Just to put things in context, I would like to share this case study with you: we got a client that came to us, with a cervical cancer, retrospective study. They had records of 50,000 patients, which translated to around 600,000 documents. The client, (because of  COVID) had to deliver the project really fast with some cost savings.

Using their traditional methods, they estimated 27,000 hours of human abstraction. That's going to cost them in the upper hundreds of thousands of dollars. And they were only able to extract a certain number of end-points or certain number of facts. Using our system, we were able to do the whole fact extraction in 15 minutes, and changed the $ to ¢.

The interesting thing (as my background is medicine) was the agility. The researchers in this study were able to change the endpoints 11 times in five days.

So the ability to change and architect your experiment and be super agile while the machine is able to deliver back as fast, allowed them to change the whole hypothesis and change the whole design of the trial. The other interesting thing was they were able to successfully do an FDA submission, which was a great testament to the quality of our AI technology today.

Again, to our knowledge, we are one of very few, if only, AI companies that was able to curate the dataset and help a client to get an FDA submission for it.

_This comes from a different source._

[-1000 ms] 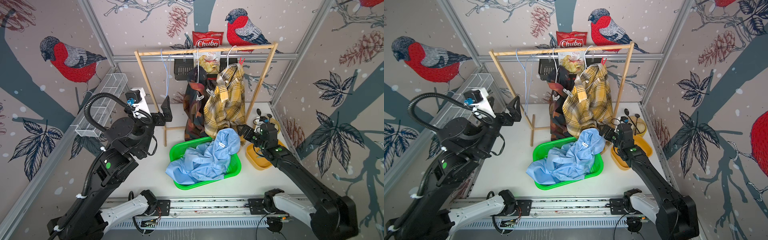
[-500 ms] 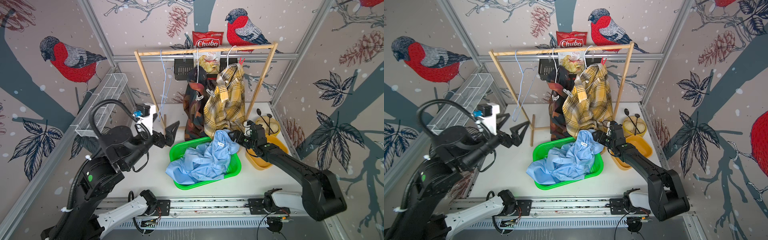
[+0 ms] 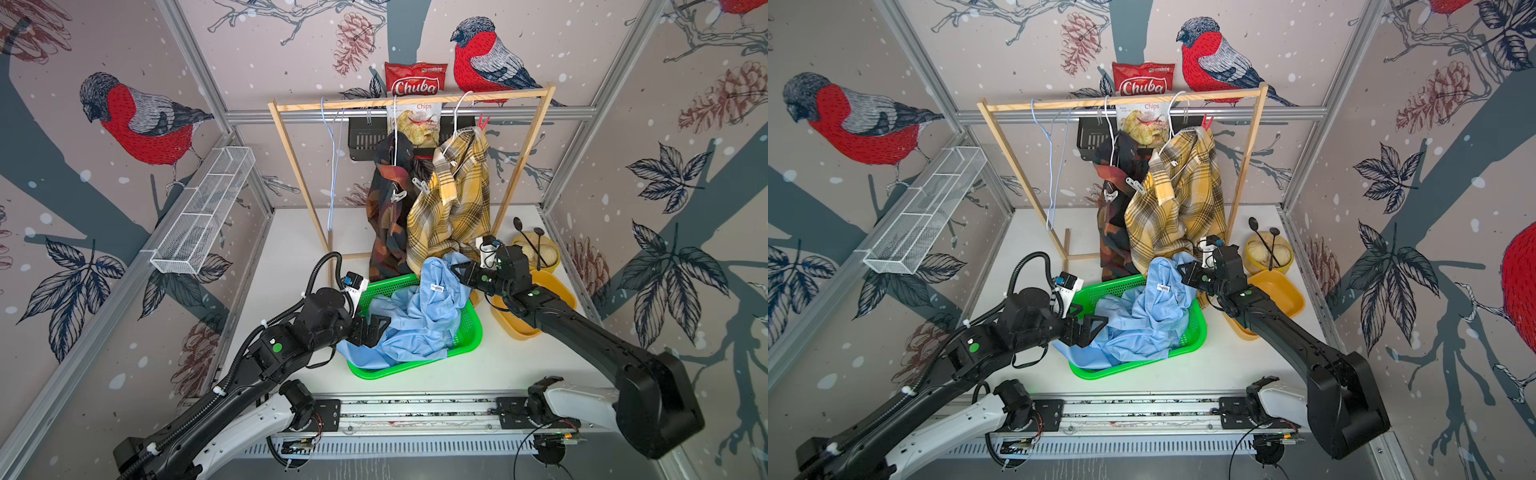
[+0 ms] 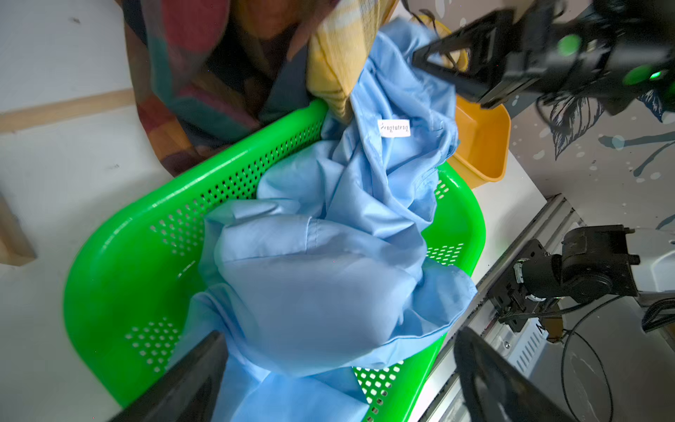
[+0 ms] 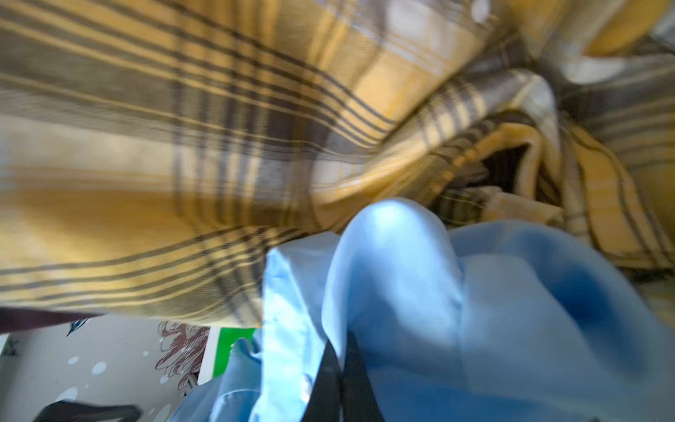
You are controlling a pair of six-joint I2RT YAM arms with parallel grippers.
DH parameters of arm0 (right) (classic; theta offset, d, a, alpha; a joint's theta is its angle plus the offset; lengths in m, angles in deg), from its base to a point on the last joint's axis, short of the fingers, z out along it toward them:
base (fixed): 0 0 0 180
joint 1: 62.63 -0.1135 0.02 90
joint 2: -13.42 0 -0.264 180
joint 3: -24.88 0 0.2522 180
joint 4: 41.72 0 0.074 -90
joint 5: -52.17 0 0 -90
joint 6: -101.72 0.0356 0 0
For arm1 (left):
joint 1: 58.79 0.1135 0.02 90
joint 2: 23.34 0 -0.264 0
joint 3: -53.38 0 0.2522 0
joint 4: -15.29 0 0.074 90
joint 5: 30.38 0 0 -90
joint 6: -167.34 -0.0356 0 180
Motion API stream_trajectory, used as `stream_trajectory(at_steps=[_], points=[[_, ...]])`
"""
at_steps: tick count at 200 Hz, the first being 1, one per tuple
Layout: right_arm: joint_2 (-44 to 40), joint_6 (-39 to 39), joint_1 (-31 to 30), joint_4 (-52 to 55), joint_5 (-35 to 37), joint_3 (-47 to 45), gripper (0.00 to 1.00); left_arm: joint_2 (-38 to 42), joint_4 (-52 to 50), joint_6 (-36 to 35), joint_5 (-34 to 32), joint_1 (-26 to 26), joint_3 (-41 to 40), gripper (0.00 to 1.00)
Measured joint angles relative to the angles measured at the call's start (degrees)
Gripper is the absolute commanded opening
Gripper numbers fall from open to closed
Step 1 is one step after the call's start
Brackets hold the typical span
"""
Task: Remove the clothespins securing long-sleeve shirts to the hanger
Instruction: Adjust the long-sleeve shirt at the bin.
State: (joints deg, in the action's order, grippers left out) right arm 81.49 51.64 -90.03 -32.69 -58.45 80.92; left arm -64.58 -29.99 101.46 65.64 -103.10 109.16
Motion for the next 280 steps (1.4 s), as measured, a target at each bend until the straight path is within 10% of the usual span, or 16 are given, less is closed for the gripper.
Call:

When the COVID started, we found that there's tons of literature out there, and it's very hard to glean knowledge out of that literature. And we decided to take on that challenge. The company was built around oncology, and we had to scale. We repurposed our technology and we were able to build a search engine that can sit on top of most of the medical literature that exists today about about COVID.

It's a very advanced search engine that is able to understand context. So if you search for something like "potential therapy", it is able to glean different types of therapies from those scholarly articles without having to use keyword search.

Mark Goldstein: So, Karim, if you were to say: COVID changed you guys, you were focusing down the cancer route and COVID, opened up an opportunity where your technology was applied. You know, well beyond just cancer and you really made a difference with a number of studies.

Dr. Karim Galil: Yes. And using that search engine, one of the pharmaceutical companies were able to find out that they have a calcium channel blocker hypertension drug that actually had some antiviral effect that was proved in preclinical studies, is available in the literature, and they never heard of that experiment before.

Mark Goldstein: That's great. But let's wrap it up in 10, 15 seconds. What would you say?

Dr. Karim Galil: I would say that COVID changed Mendel from being a vitamin, to being a painkiller. Today, using our technology, we're able to render clinical data trials faster and significantly less expensive than the standards today.

Every company is trying to cut costs. And we're very excited about the opportunities that are coming to us during the COVID. Thank you.